Task requirements: Please output exactly the lines of the material from the first through the line containing "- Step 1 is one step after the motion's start", and nothing more.

Given information:
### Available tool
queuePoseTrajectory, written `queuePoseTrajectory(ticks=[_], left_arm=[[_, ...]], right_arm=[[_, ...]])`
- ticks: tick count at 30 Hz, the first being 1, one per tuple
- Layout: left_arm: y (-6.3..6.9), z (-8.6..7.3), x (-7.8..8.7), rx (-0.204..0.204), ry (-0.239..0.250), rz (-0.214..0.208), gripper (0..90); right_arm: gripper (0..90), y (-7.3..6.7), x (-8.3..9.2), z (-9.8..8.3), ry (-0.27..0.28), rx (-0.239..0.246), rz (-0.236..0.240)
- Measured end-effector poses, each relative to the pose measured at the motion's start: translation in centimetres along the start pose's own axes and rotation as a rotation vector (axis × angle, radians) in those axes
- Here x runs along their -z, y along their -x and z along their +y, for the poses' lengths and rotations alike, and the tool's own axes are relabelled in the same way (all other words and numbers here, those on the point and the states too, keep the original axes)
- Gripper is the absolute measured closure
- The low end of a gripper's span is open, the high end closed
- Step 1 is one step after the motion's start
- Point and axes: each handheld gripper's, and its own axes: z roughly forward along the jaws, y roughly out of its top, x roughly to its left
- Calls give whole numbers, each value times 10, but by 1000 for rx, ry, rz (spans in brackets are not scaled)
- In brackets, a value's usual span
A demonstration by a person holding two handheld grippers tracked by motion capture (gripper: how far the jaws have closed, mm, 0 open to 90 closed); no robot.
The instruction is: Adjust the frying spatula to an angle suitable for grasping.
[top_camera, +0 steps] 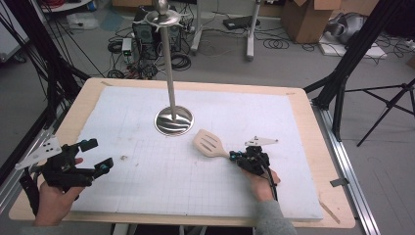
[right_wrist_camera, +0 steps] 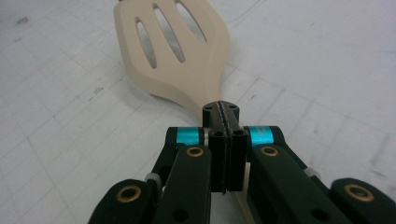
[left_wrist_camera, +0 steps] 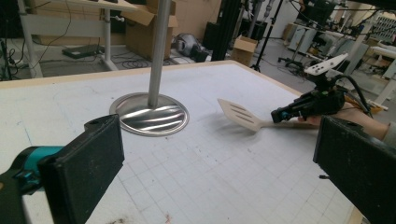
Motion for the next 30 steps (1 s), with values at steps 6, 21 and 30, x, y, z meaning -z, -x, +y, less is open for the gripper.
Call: queuePoseTrajectory(ticks=[6, 21, 30], left_arm=[[-2, 0, -1, 6, 0, 0, 21], [-2, 5, -14, 2, 7, -27, 21], [-3, 4, -19, 0, 0, -39, 21]], right_arm=[[900, 6, 28, -3, 43, -47, -22], [900, 13, 84, -59, 46, -63, -131], [900, 12, 86, -66, -4, 25, -138]])
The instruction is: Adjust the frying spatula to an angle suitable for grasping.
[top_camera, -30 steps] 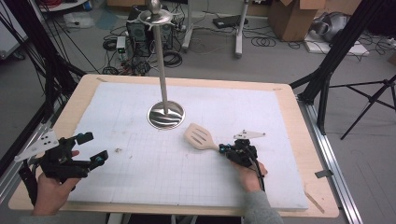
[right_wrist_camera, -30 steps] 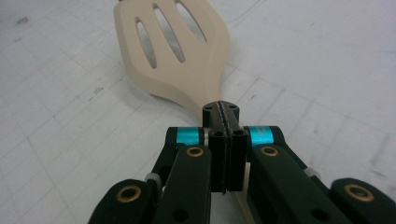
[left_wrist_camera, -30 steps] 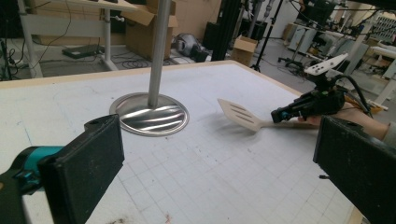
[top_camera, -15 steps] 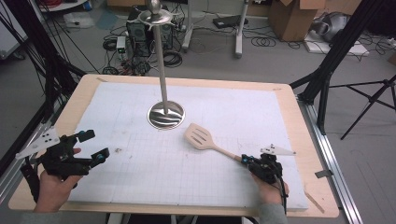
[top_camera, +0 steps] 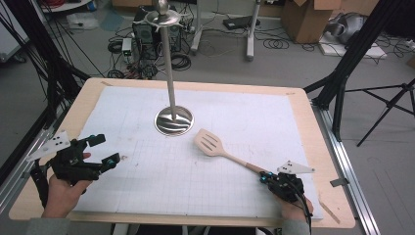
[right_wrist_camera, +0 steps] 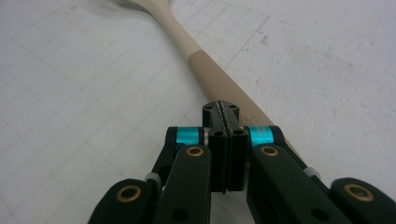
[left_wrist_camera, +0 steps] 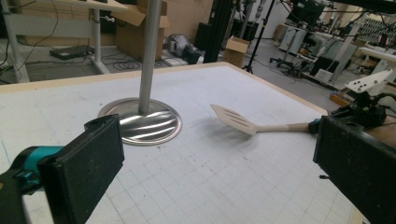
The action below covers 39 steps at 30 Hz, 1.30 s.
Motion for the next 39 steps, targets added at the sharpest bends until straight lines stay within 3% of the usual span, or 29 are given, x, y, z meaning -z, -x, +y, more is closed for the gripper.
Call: queuePoseTrajectory(ticks=[18, 39], left_arm=[[0, -4, 6, 1, -14, 27, 21], [-1, -9, 18, 6, -22, 55, 21]], right_arm=[[900, 17, -19, 16, 4, 44, -77], [900, 45, -44, 40, 2, 49, -83]])
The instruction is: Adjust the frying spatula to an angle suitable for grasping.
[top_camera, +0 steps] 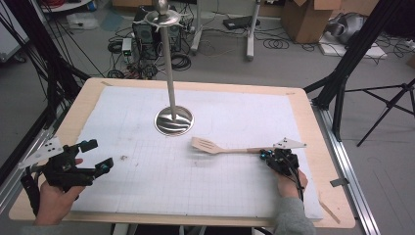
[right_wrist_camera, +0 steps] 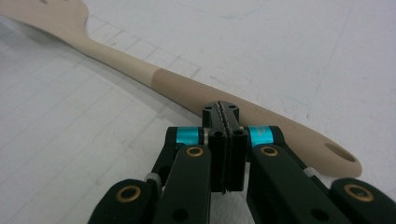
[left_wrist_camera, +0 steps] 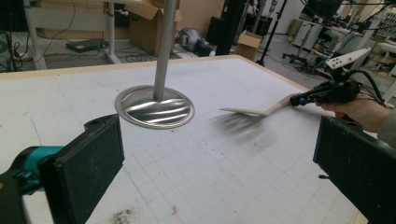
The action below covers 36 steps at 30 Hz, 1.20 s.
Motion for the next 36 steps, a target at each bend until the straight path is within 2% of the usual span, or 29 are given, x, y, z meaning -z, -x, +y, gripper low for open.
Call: queuePoseTrajectory(ticks=[7, 13, 14, 15, 16, 18, 19, 22, 25, 29, 36], left_arm=[[1, -2, 4, -1, -9, 10, 21], [1, -2, 11, 7, 5, 18, 21], [0, -2, 11, 5, 4, 19, 21], [0, -2, 12, 8, 6, 20, 21], [-1, -2, 13, 7, 5, 22, 21], [-1, -2, 13, 6, 5, 22, 21], [-1, -2, 13, 6, 5, 23, 21], [1, -2, 14, 6, 5, 22, 21], [1, -2, 15, 4, 7, 25, 21], [1, -3, 19, 5, 9, 31, 21], [-1, -4, 25, 9, 9, 42, 21]], right_arm=[[900, 4, -8, 7, -4, -6, -18], [900, 7, -13, 10, -3, -17, -14], [900, 7, -12, 11, -3, -17, -10], [900, 4, -11, 12, 29, -21, 21], [900, 4, -11, 12, 29, -21, 21], [900, 0, -9, 17, 53, -15, 42], [900, -6, -10, 24, 69, -8, 62], [900, -13, -14, 33, 67, 4, 80], [900, -28, -27, 44, 48, 12, 99], [900, -44, -46, 52, 32, 1, 99], [900, -57, -70, 61, -16, 12, 94]])
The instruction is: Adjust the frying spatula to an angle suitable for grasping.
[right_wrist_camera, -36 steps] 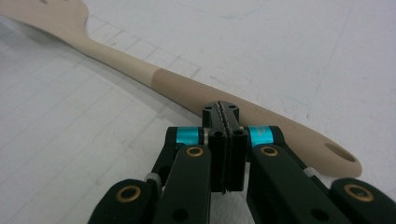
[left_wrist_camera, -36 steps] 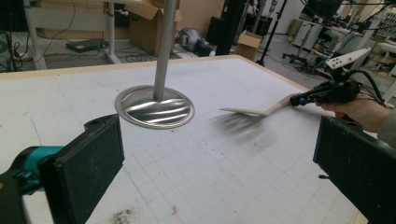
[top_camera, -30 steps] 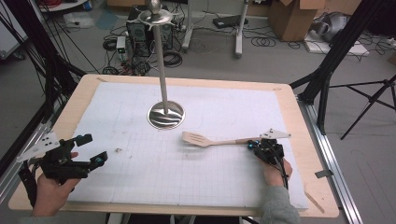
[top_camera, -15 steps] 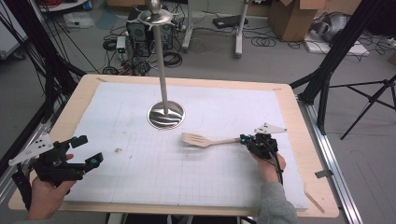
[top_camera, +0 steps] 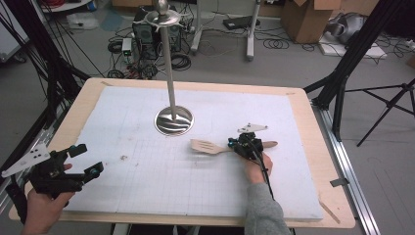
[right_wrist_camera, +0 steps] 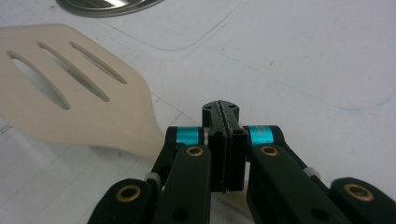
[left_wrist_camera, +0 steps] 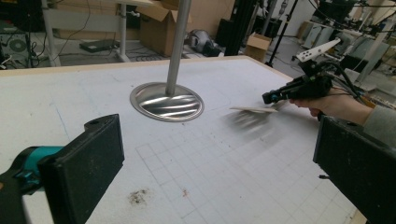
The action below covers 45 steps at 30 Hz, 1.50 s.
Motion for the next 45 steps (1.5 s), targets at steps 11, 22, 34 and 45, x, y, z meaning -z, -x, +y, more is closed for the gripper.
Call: queuePoseTrajectory(ticks=[11, 22, 34, 45], left_arm=[[0, -1, 1, -1, -6, 3, 21], [1, 0, -3, -4, -9, -6, 21], [1, 1, -10, -5, -9, -21, 21], [1, 3, -13, -8, -4, -27, 21]], right_arm=[[900, -2, -6, 2, -52, 25, -1], [900, -3, 3, -9, -2, -26, 50], [900, -9, 11, -15, -2, 6, 70], [900, -23, 27, -29, -3, 15, 89]])
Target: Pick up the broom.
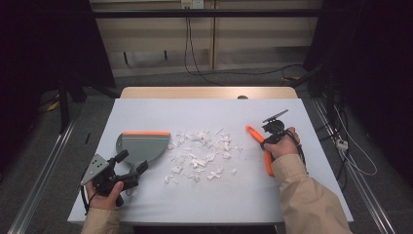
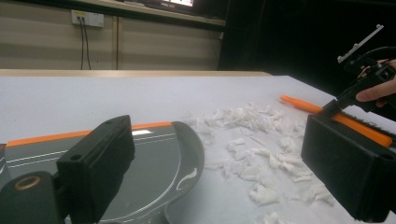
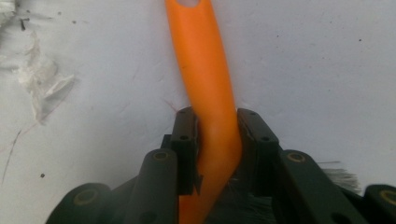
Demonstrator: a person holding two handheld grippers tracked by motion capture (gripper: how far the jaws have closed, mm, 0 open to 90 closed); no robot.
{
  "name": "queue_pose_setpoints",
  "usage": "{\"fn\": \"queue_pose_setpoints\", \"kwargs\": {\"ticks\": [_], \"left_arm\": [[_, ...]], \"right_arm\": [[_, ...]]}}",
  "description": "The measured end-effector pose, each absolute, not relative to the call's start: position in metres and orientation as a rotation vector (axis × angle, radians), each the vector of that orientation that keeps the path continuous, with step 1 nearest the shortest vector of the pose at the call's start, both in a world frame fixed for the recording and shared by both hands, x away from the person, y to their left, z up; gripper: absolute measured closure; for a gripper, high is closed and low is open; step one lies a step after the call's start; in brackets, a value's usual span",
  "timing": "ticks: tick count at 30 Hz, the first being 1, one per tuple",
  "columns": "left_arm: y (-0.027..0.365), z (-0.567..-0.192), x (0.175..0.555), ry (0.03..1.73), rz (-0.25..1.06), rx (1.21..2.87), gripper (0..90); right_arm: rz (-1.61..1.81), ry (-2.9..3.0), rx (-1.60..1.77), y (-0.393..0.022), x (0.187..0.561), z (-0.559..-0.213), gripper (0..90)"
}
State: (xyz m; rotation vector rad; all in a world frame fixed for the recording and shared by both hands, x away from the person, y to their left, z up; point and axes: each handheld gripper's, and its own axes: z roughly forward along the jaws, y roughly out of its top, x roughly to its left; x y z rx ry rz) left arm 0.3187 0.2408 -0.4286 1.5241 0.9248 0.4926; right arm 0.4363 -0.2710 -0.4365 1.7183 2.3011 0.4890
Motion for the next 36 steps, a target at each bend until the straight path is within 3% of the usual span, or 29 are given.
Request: {"fn": "queue_pose_setpoints", "kwargs": {"ticks": [14, 27, 36], "left_arm": [[0.239, -0.426, 0.318, 0.922, 0.500, 1.515, 9.4], [0.227, -0.418, 0.315, 0.896, 0.489, 1.530, 9.3], [0.205, -0.410, 0.314, 0.850, 0.447, 1.555, 9.3]], "right_arm": [[0.595, 2.280, 1.676, -0.277, 0.434, -0.424, 71.0], [1.035, 2.008, 1.517, -0.295, 0.387, -0.399, 71.2], [1.251, 1.841, 1.448, -0.308, 0.363, -0.399, 71.2]]}}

Your solution:
### Available tool
queuePoseTrajectory, written `queuePoseTrajectory(ticks=[_], left_arm=[[_, ...]], right_arm=[[_, ...]])`
- ticks: tick count at 30 Hz, the first being 1, one per tuple
- Layout: left_arm: y (-6.3..6.9), z (-8.6..7.3), x (-7.8..8.7), rx (-0.204..0.204), ry (-0.239..0.250), rz (-0.214..0.208), gripper (0..90); right_arm: gripper (0..90), y (-7.3..6.7), x (-8.3..9.2), z (-9.8..8.3), ry (-0.27..0.28), rx (-0.239..0.246), rz (-0.236..0.240)
- Measured end-effector poses, each relative to the pose measured at the motion's start: translation in centimetres along the start pose's own axes and rotation as a rotation vector (axis × angle, radians) in those axes
- Here x runs along their -z, y along their -x and z along their +y, for the poses' lengths and rotations alike, and the tool's own axes are relabelled in the same way (all other words and numbers here, those on the point and the states too, keep the original axes)
- Gripper is the absolute measured closure
- The low end of a gripper's span is open, the high end closed
- Step 1 is one step after the motion's start

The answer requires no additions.